図1: TDP-43とHero11の粗視化分子モデルによるシミュレーションの結果。295K(約 22℃)における TDP-43 の凝縮(上)、TDP-43 と Hero11 の混合系における凝縮の抑制(中)、TDP-43 と電荷を持つアミノ酸を全てグリシンに置換した KR-less 変異体の混合系における凝縮形成(下)。TDP-43 を緑と青で、Hero11 を赤で示した。

図2: Hero11とTDP-43の間の分子間相互作用と液-液相分離の模式図。
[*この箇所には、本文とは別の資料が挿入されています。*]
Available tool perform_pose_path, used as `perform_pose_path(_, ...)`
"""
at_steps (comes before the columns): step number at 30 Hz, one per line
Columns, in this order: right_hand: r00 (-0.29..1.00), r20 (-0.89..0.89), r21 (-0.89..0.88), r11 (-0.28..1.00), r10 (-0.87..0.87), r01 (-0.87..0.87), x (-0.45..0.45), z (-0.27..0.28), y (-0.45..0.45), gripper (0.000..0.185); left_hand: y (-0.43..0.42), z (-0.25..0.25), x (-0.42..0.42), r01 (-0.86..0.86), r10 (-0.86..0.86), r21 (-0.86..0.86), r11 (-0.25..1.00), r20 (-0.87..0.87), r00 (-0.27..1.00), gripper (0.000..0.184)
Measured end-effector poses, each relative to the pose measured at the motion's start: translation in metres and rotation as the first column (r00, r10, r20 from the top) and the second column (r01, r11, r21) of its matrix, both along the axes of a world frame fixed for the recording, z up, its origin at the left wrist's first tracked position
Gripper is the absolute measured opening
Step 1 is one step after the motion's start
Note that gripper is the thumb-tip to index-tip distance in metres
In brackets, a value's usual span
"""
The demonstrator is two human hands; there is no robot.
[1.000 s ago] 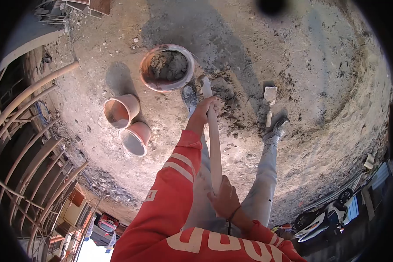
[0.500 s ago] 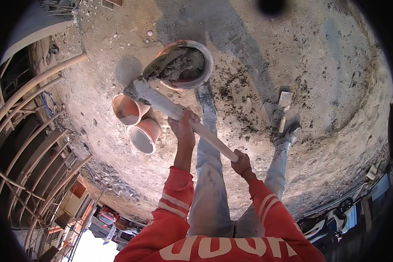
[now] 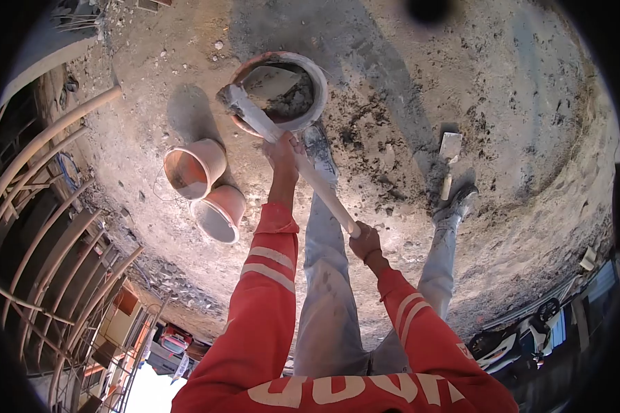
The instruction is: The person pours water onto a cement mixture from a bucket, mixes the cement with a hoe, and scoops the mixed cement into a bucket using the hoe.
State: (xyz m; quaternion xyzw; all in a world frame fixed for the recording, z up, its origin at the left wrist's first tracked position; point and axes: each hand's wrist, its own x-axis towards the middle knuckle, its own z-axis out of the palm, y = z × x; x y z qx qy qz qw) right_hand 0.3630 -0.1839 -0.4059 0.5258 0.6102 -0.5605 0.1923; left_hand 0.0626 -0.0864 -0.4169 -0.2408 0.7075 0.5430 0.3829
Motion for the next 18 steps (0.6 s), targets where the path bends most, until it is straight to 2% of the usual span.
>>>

Hero11 間の静電的な斥力が濃厚相における粒子密度を低下させている一方で、Hero11 と TDP-43 の間に働く引力が希薄相における TDP-43 と Hero11 の相互作用を安定化させる。

図3: α-ヘリックスの有無によるTDP-43による凝縮体(液滴)におけるHero11の配置の違い。左がα-ヘリックスを持つ Hero11 の場合、右がα-ヘリックスを持たない Hero11 の場合の 260K(約 13℃)における Hero11 と TDP-43 の配置の模式図。赤の実線と破線は凝縮体上の Hero11の数を示す。赤線の形状が示すように、Hero11 がα-ヘリックスを持たない場合に、Hero11 がTDP-43 による凝縮体の表面でより多く観測される。